Sometimes, when you grow up in the suburbs, all you can do is dream.
And for a young trio from the suburb of Willingboro, New Jersey, who go by the name of City High, those dreams left the rec room and back yard and came true. Big time.
City High have the #1 rap single in the country with the provocative "What Would You Do?," and they're on a road to making their 36,000 neighbors proud.
After writing and producing most of their self-titled debut, which hits stores May 22, the protégés of rapper Wyclef Jean are proving that the forced isolation of small-town living did them good.
"It was your average suburban community," explained member Robby Pardlo. "Real quiet, deers and squirrels. That was even more reason for me to be all into the music."
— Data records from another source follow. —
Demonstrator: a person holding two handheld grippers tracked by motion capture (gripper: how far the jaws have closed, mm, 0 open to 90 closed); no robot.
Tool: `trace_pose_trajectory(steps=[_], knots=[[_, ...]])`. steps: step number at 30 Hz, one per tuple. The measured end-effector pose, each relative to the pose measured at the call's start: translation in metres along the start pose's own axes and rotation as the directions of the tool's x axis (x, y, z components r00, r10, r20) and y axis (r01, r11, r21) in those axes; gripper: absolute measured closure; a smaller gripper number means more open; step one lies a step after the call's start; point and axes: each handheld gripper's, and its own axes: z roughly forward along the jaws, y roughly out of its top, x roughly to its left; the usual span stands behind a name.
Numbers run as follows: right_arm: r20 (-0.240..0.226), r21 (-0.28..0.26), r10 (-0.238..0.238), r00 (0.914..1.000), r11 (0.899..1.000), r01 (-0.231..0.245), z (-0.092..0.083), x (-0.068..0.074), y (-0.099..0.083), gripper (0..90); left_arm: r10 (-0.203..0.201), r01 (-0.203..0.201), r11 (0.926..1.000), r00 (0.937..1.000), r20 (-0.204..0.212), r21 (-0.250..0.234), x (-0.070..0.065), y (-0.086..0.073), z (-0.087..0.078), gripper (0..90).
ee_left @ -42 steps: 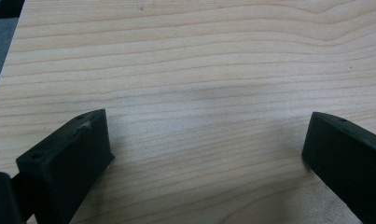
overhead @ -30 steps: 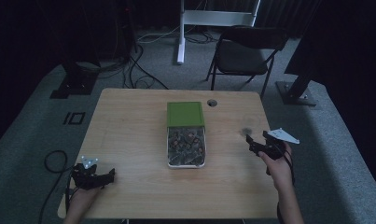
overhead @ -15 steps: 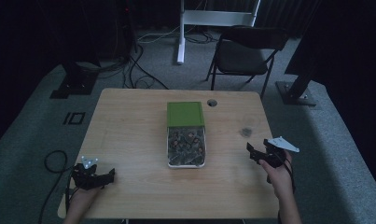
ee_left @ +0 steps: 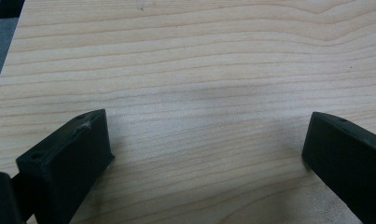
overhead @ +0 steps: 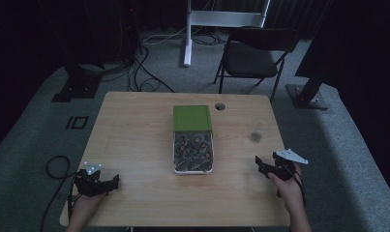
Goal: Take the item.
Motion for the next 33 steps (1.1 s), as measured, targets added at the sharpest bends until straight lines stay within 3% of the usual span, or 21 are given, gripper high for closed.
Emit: trace_pose_trajectory(steps=[23,27,33], knots=[[-0.008,0.109,-0.031,0.9995,0.994,0.031,0.001,0.003,-0.034,18.3,0.002,-0.002,1.0000,1.0000,0.000,0.002,0.000,0.000,0.000,1.7],[-0.010,0.142,-0.072,0.9974,0.987,0.073,-0.001,0.003,-0.037,18.2,0.002,-0.002,1.0000,1.0000,0.000,0.002,0.000,0.000,0.000,1.7],[-0.024,0.164,-0.088,0.9958,0.982,0.091,-0.003,0.003,-0.039,17.1,0.002,-0.002,1.0000,1.0000,0.000,0.001,0.000,0.000,0.000,1.7]])
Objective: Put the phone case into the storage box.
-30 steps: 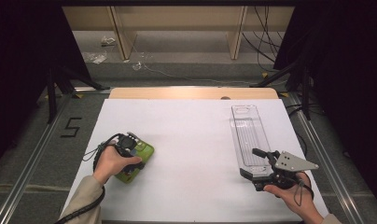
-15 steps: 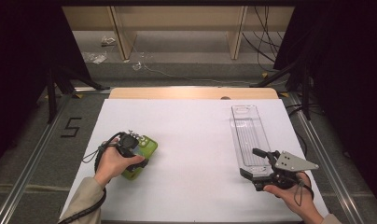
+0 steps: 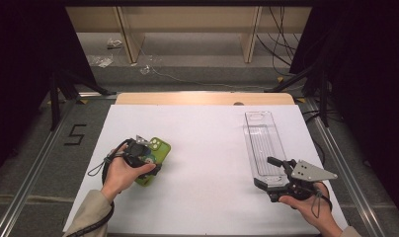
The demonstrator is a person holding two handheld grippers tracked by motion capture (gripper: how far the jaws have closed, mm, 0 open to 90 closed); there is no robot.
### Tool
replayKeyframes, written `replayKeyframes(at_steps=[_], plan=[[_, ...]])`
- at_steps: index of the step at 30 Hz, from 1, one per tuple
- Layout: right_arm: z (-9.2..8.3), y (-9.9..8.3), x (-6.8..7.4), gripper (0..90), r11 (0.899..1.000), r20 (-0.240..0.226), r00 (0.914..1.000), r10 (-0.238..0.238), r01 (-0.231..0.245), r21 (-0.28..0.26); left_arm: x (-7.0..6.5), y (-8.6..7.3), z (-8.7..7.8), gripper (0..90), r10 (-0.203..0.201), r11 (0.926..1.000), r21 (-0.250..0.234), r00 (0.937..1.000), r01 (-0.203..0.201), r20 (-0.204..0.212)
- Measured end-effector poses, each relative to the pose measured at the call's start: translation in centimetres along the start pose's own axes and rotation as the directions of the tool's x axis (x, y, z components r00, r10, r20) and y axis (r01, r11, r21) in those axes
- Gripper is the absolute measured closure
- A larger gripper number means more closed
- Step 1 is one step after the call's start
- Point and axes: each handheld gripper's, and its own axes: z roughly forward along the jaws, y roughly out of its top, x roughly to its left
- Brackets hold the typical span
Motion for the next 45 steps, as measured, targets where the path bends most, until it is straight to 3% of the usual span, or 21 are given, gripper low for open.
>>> replayKeyframes(at_steps=[9, 23, 45], plan=[[0.0, 0.0, 0.0, 14.3, 1.0, -0.001, 1.0, 0.002, -0.002, -0.002, -0.6, -0.2, -0.3, 16.2, 0.01, 0.9962, -0.087, 0.9999, -0.01, -0.003], [0.1, 0.1, 0.0, 13.4, 1.0, -0.002, 1.0, 0.007, -0.007, -0.007, -1.4, -0.4, -0.6, 16.1, 0.016, 0.9797, -0.199, 0.9998, -0.019, -0.016], [0.4, 0.2, 0.1, 12.1, 1.0, 0.001, 0.9999, 0.01, -0.01, -0.009, -2.6, -1.0, -0.6, 16.0, 0.052, 0.9575, -0.283, 0.9983, -0.058, -0.028]])
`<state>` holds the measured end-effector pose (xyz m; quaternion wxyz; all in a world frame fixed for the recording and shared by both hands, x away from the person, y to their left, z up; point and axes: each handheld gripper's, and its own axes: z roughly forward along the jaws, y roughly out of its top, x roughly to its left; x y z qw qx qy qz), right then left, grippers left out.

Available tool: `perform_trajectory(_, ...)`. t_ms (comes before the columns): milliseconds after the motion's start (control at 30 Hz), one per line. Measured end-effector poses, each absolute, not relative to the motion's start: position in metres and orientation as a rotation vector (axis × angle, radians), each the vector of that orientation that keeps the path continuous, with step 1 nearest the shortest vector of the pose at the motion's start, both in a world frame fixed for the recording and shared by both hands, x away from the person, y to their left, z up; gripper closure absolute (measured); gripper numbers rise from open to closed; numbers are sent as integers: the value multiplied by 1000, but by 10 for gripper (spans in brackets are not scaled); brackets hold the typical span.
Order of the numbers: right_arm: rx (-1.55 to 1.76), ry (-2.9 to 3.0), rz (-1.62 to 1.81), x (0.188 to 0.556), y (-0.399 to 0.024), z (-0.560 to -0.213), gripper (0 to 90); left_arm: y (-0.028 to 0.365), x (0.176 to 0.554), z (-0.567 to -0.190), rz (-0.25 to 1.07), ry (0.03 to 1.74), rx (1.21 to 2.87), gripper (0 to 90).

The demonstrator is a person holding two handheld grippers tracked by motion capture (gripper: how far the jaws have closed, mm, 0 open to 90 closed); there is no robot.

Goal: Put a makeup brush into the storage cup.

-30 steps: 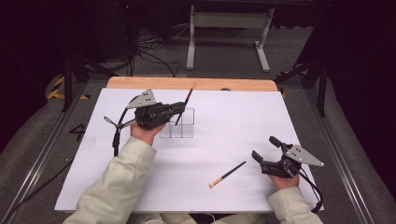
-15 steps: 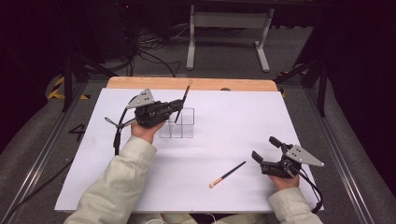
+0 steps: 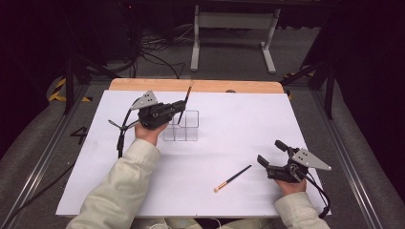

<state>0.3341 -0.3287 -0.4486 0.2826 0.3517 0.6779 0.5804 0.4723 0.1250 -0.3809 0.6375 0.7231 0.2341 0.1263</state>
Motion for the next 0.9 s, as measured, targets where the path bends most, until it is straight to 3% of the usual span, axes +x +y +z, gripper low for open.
perform_trajectory(900, 947, 1817, 1560, 334, -329, -449, 65, 126, 478, -396, 304, 583, 1707, 823)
"It's good 'cause you can climb trees and stuff like that, and you won't fall into the street you fall on some nice, padded grass," bandmate Claudette Ortiz added.
Ortiz and Pardlo hooked up with third member Ryan Toby at Willingboro High. Although they clicked and were impressed with each other's singing skills, initially the group was conceived as a duo.
The wheels were set in motion for the duo of Pardlo and Toby when the latter got a part in 1993's Sister Act 2. "I stumbled upon the audition, I didn't even know what auditions were I didn't have an 8x10, no bio, no nothing," said Toby, who was focused on becoming a recording artist at the time.
While on the film's set, Toby befriended his co-star, Fugees leading lady Lauryn Hill. L. Boogie then introduced him to Wyclef and his cousin Jerry Wonder, who signed Toby to his Booga Basement label.
Biding his time while Wonder secured a distribution deal with Interscope, Toby earned extra cheese ghostwriting songs for Will Smith, including the hit "Miami."
Pardlo, whom Toby had worked into his deal at Booga Basement, spent his downtime assisting superstars as well, singing backup on Whitney Houston's "My Love Is Your Love."
"Me and Ryan were working on stuff, and the first song that we did, I had Claudette come over to the crib to sing the hook," Pardlo remembered. "When 'Clef heard it, he was like, 'There's something sort of crazy you all got some type of chemistry, so maybe I should think about making it a threesome.'"
The formula seemed primed for success, but there was just one problem: One girl, two guys, plus Wyclef sounded a little too familiar to some folks.